Düşünsenize faizler düşecek, yatırımlar başlayacak, yatırımlar tamamlanacak, üretim başlayacak, yeni pazarlar bulunacak derken bu adımlar ciddi bir değişim ve dönüşüm zamanı gerektiriyor.
Finans piyasalarında ise tam tersine tüm işlemler anlık gerçekleşiyor. Bir anda yatırımlar bir ülkeden başka bir ülkeye gidebiliyor. Bir anda rüzgar aleyhinize dönebiliyor.
Kabaca sistem bu. Çok daha detaylara inmek mümkün. Ama gördüğünüz gibi bu kaba modelde bile maalesef Türkiye’nin başta söylediğimiz reel ekonomiyi baz alan dönüşüm modeli finansal sistemdeki itibarına ve becerisine bağlı. Yani öyle saraylarla vs. olacak bir itibar değil bahsettiğim.
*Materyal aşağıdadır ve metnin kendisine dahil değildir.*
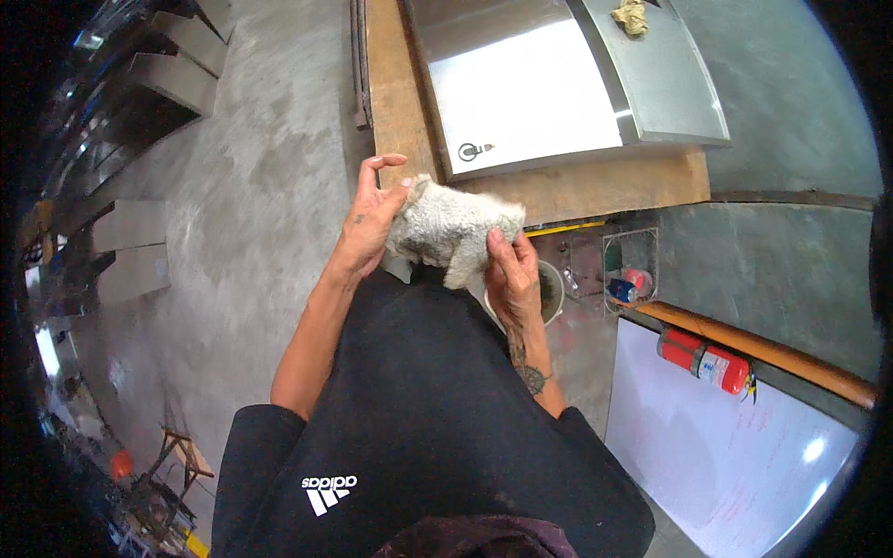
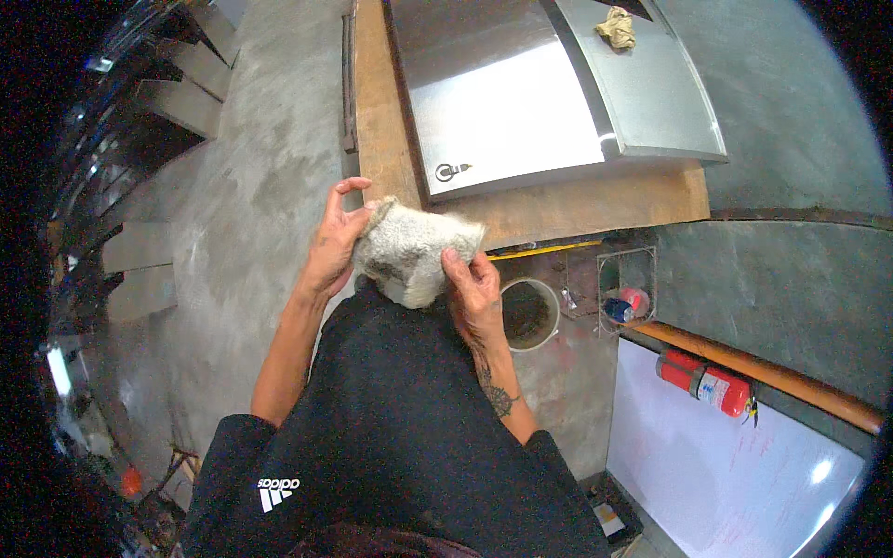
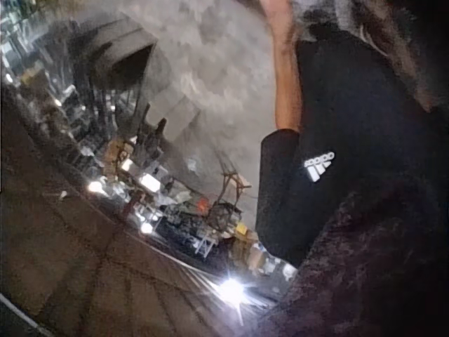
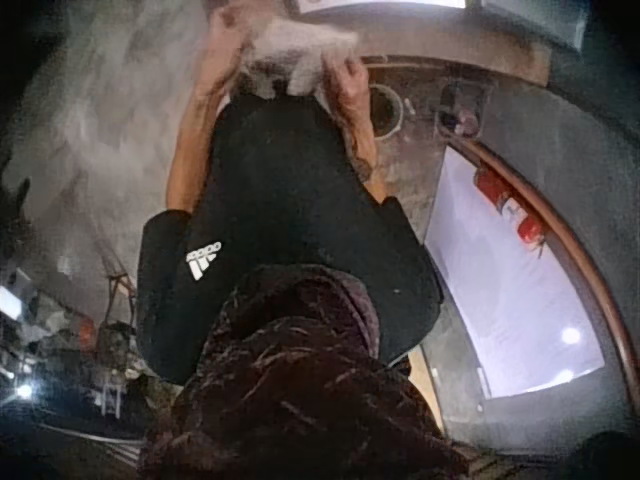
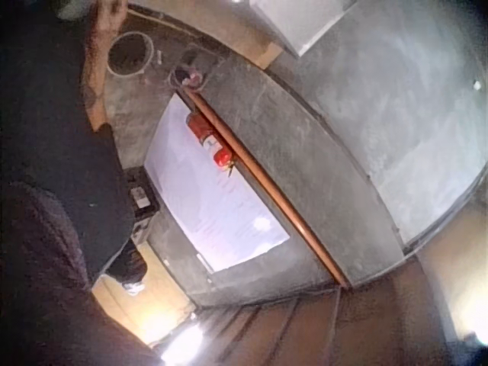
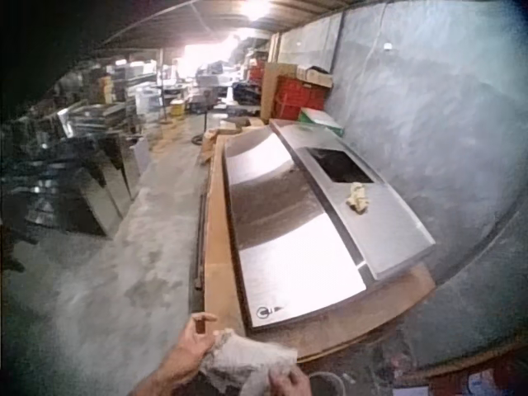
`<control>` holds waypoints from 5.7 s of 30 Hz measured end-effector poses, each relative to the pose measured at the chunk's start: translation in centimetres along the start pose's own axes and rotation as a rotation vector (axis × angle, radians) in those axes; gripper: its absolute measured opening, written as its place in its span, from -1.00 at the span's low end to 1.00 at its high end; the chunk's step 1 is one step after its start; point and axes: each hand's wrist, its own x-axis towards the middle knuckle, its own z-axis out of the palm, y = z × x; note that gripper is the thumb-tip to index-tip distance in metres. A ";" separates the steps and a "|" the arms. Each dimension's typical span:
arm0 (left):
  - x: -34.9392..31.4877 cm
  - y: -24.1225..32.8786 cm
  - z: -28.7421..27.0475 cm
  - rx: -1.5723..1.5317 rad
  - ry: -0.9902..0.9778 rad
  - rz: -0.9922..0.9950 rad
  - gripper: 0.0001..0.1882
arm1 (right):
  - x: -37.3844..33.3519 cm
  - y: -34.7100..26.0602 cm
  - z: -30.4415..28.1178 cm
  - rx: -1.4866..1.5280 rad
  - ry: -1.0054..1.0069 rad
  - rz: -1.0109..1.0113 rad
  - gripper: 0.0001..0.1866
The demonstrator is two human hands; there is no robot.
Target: The person applies a substance from a small container to the edges of a stainless steel surface using a stick, then wipes the surface with a cloth. The person dips the cloth into a bucket of water, wrings it out, and continues wiping the metal surface.
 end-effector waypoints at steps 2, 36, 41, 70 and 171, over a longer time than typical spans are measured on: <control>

Verilere itibar. Para politikasına ve TCMB’ye itibar. Bilimsel bilgiyi temel alan politikalara itibar!
İşte tüm bunların tartışmalı olduğu bir dönemde faizi indirmeye başladığınızda, düşen tek şey politika faizi oluyor.
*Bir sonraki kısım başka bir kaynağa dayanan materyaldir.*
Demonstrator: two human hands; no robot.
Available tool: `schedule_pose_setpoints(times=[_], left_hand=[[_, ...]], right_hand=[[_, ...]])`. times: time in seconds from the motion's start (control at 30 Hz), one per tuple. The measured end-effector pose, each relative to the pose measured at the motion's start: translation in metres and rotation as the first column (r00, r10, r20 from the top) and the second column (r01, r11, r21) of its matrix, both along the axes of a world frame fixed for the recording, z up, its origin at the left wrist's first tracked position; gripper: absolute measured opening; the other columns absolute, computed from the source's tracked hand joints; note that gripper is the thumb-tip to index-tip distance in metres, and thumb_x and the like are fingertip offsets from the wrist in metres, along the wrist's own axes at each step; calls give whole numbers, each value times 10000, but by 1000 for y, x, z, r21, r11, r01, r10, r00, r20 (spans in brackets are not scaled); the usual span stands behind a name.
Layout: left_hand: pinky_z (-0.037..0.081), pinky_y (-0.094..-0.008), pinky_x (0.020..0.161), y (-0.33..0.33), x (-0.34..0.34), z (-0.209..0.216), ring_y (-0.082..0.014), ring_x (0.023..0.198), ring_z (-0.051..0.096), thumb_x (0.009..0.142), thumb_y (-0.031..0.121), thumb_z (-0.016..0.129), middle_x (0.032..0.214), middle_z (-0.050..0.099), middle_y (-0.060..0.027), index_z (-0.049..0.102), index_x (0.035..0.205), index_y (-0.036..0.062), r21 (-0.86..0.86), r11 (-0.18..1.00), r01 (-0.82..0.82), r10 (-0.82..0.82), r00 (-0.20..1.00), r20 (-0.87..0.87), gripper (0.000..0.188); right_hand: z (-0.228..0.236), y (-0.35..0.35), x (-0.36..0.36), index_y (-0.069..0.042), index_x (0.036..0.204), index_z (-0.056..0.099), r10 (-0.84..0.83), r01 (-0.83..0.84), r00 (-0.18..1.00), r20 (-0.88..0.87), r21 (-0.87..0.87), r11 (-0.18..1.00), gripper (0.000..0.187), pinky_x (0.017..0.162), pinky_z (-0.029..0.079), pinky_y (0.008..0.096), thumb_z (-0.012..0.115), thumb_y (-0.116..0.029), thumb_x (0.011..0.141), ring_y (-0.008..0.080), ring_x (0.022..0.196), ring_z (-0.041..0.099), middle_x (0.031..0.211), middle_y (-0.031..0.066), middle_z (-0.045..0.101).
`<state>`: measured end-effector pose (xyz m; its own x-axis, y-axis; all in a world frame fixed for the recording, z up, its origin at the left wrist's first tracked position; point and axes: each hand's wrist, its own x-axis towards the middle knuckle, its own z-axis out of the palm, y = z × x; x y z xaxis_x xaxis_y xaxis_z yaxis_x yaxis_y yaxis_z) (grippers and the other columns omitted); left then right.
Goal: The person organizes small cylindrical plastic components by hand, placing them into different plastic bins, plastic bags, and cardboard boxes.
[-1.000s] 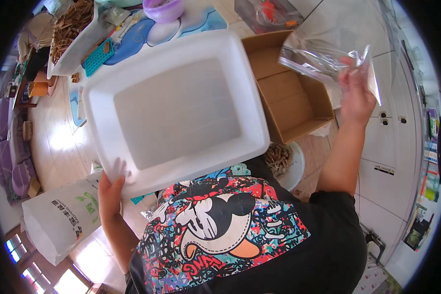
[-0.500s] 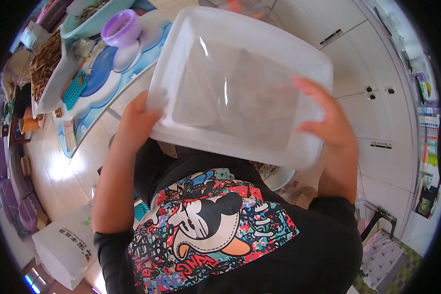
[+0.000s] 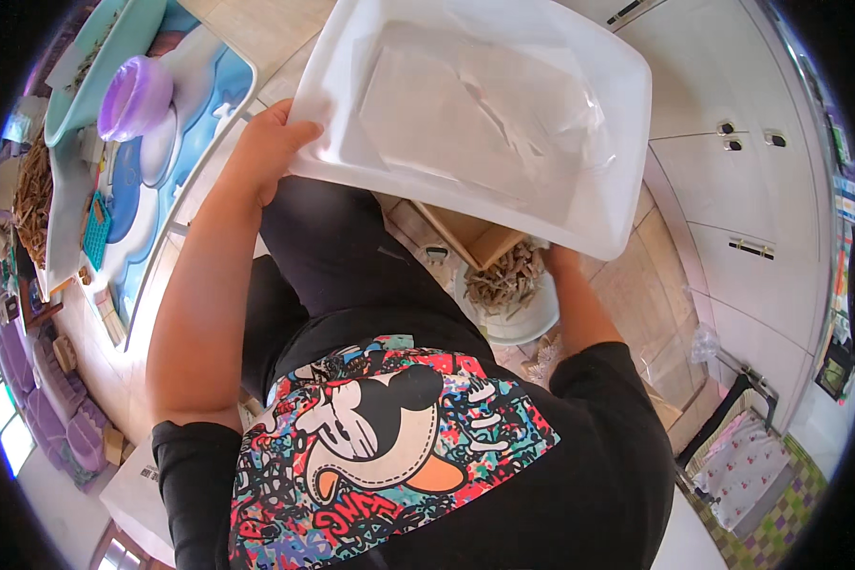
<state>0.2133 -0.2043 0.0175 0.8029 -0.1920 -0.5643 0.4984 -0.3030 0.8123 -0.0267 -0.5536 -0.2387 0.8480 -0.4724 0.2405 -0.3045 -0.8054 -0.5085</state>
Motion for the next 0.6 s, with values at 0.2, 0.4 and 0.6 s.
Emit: schedule_pose_setpoints(times=[0.2, 0.4, 0.6], left_hand=[[456, -259, 669, -17, 14, -24, -146, 760, 576, 752, 116, 585, 918, 606, -73, 543, 1086, 1, 58, 998, -34, 32, 999, 40, 356], [461, -262, 696, -26, 12, -28, -145, 800, 573, 780, 209, 621, 922, 598, -73, 520, 1100, -4, 78, 993, -90, 83, 993, 88, 397], [494, -286, 717, -24, -4, -32, -159, 827, 589, 850, 218, 542, 964, 584, -82, 500, 1102, -17, -129, 964, -232, 243, 967, 74, 347]], right_hand=[[-80, -5, -5, -74, 1250, 387, 250, -402, 627, -738, -31, 915, 557, 874, 418, 388, 560, -304, 772, 288, 1123, 436, 1287, 180, 368], [-112, 0, 38, -47, 1154, 446, 261, -362, 568, -781, 48, 931, 461, 830, 431, 383, 553, -253, 755, 287, 1032, 480, 1165, 186, 430], [-131, -43, 47, -21, 1058, 505, 248, -297, 500, -830, 105, 949, 369, 786, 444, 377, 547, -201, 738, 285, 941, 524, 1043, 192, 492]])
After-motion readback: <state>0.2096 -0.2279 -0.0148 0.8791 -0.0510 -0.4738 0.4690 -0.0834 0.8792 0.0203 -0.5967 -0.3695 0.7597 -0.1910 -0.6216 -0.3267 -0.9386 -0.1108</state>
Onun dışında ise tüm faizler ters yönde hareket ediyor. Döviz kurları rekorlar kırıyor!
Dün yapılan Hazine borçlanma ihalesine baktığınızda bile durumu görüyorsunuz. TCMB’nin düşürülen politika faizi yüzde 15 iken Türkiye Cumhuriyeti Hazinesi yüzde 22,7 faizle borçlanıyor. Devletin bu faizle dahi borçlanmakta zorluk çektiği bir ortamda iş dünyasında durum farklı mı?
Elbette ki değil!
TCMB’nin 26 Kasım haftası için yayınladığı son verilere göre ticari krediler için ticari kredilerde ortalama faiz oranı hala yüzde 18,88!
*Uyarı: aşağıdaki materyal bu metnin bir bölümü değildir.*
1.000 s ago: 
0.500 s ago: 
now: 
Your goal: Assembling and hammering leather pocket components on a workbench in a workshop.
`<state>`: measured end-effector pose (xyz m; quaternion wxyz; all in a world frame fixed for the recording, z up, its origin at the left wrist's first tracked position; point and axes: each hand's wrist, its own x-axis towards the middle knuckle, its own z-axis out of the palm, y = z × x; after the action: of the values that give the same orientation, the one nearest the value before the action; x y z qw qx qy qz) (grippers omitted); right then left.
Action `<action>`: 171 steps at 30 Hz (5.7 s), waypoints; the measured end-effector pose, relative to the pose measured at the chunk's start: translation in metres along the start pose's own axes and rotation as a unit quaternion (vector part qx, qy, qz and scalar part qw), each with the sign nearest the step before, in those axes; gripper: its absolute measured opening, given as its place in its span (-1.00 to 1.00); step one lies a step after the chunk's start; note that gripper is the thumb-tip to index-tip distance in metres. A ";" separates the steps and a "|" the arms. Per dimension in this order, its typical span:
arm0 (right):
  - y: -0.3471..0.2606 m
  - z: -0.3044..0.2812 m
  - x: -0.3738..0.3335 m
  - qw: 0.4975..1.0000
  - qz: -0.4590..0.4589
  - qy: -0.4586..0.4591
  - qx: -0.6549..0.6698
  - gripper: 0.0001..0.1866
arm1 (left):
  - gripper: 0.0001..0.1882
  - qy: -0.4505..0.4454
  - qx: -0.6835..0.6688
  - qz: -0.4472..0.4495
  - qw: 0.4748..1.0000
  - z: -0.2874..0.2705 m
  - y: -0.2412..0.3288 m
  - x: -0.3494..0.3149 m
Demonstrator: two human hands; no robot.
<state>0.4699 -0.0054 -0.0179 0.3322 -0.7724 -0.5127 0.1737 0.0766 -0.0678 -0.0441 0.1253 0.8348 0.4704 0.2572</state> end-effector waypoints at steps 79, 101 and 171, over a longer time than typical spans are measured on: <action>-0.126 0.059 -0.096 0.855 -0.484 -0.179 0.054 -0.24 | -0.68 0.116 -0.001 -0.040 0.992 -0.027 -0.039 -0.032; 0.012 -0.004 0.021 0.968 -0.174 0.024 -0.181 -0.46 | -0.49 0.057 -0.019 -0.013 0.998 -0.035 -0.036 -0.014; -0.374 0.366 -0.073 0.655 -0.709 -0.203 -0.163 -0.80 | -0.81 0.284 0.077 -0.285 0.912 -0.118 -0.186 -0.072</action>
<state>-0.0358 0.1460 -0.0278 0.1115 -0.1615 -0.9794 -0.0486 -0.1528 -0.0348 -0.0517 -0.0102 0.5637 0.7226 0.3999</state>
Diğer yandan bozulan beklentiler vatandaşların da TL’den kaçmasına neden oluyor. Döviz talebi sürekli artarken, maliyetler artıyor, enflasyon hızlanıyor. Artan enflasyon da vatandaşların satın alma gücünü düşürüyor.
Oysa ki yatırımların sadece ihracat için olacağı bir ülke değil Türkiye! 85 milyonluk devasa bir iç pazarı var!
Güçlü bir tüketim iştahına sahip 85 milyonduk biz!
Hani bir zamanlar yabancı yatırımcının Türkiye bizim için çok iyi bir pazar dediği ve bununla övünülen Türkiye’den bahsediyorum!
Hani şimdilerde ucuz işgücü ile yatırım cenneti olacak Türkiye dedikleri!
O zaman başa dönelim.
Neydi politikanın ilk adımı?
Faizler düşecek, yatırımlar artacaktı.
İş insanlarının, yabancı yatırımcıların Türkiye’ye yatırımın artması için gerekli koşullar, öngörülebilirlik, itibar ve istikrar zayıflarken sizce bu modelin başarılı olma ihtimali var mı?
Kararı siz verin!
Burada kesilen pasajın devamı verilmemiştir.